The Addition of the Vertical Lifting Cantilever
The first vertical lifting cantilever, or mast, was introduced in 1923. Engineers at Yale University created an electric truck that could lift the forks and their load up via the mast. It made use of a ratchet and pinion system to do this. This is often considered to be the first true forklift, and it revolutionized the way things were stored. However, there was still one major issue that prevented the Yale forklift from becoming incredibly popular: some pallets were either too large or too small for it to pick up.
That problem was solved during the late 1930s, when pallet size was standardized. This, in turn, led to the standardization of forklift fork size, length, and spacing. Now the forklift went mainstream. World War II saw the vehicle become even more in-demand since the military needed a fast, efficient way of moving large quantities of items onto ships and cargo planes. The forklift was the answer.
Advancements in Forklift Technology
Since then, there have been a number of advances and changes in forklift technology. In order to protect operators, backrests were added to the masts to help keep loads from falling backwards. A cage was also placed around the driver to add more protection. Forklifts are better balanced today, which has also helped reduce the number of forklift accidents.
One of the biggest advancements has been in forklift power sources. While early lift trucks and forklifts ran exclusively on gasoline, today, many are electric vehicles. Forklift batteries can now provide enough power to run for hours, while the electric forklift motor is strong enough to lift very heavy loads. These forklifts are much safer to use in enclosed areas because they give off no emissions. They’re much more environmentally friendly, which is a must for companies trying to reduce their carbon footprints.
Forklifts have also integrated computer systems into the operator’s seat.
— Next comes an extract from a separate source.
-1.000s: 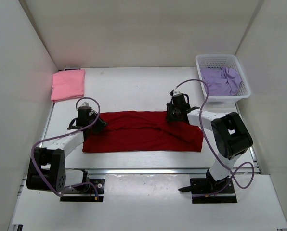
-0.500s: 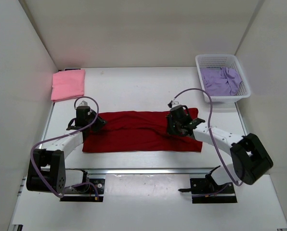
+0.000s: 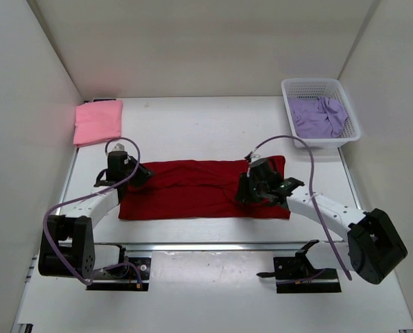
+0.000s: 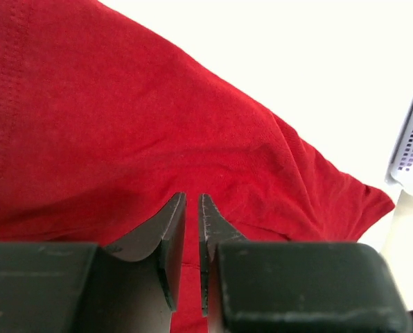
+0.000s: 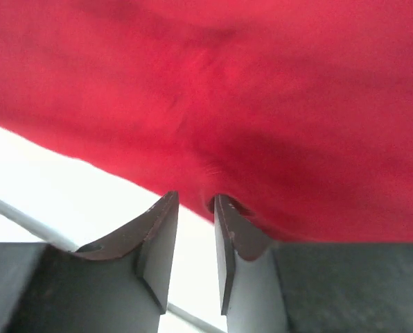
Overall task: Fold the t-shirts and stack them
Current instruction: Fold the flattened tshirt in 1/3 of the way
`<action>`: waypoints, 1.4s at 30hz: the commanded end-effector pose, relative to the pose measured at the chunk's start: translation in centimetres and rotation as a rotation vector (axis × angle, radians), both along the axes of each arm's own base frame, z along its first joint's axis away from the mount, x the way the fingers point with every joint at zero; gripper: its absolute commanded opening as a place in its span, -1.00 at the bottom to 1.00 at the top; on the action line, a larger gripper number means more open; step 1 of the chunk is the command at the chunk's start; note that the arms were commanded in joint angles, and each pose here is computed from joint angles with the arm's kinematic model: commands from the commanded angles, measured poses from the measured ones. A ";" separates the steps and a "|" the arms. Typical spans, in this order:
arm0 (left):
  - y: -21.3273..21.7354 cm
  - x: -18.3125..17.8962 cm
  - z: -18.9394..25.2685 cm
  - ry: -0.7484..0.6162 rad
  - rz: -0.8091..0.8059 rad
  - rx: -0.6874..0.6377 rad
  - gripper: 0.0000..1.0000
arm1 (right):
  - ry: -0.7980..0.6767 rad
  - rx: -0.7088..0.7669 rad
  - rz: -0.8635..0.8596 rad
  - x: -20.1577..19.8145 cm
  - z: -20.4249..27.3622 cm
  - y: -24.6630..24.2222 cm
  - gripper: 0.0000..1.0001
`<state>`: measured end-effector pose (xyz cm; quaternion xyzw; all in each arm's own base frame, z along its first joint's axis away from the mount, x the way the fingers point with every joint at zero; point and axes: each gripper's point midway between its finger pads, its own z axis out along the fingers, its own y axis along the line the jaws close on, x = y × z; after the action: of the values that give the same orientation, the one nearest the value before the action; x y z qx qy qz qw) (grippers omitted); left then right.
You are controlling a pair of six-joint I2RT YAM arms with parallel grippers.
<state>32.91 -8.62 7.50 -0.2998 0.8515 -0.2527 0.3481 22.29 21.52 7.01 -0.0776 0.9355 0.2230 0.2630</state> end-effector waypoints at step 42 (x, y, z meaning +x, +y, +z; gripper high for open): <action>8.5 -1.4 -3.8 0.189 0.234 0.086 -0.56 | -0.222 0.271 -0.121 5.6 2.3 -3.5 -0.42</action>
<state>30.34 0.53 3.10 -0.4100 0.8553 -0.1210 0.2928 27.36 17.32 8.48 0.0082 0.8778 0.3096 0.3654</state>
These systems tie into the warehouse’s or company’s inventory control system and allow operators to scan barcodes or read RFID chips. This has made inventory much easier to manage, resulting in a much more efficient system in which very few pallets are lost or placed in the wrong area.
But that’s not all. Changes in ergonomics have made it more comfortable for forklift operators to work for longer periods of time. Smaller body designs have resulted in forklifts that no longer need a large amount of space to operate, which means storage facilities can have narrow aisles, which in turn means they can store more pallets. A number of forklift manufacturers even offer customization, letting businesses chose which options they need for their forklifts.
As technology changes, forklifts will continue to adapt, becoming more powerful, safer, and more efficient.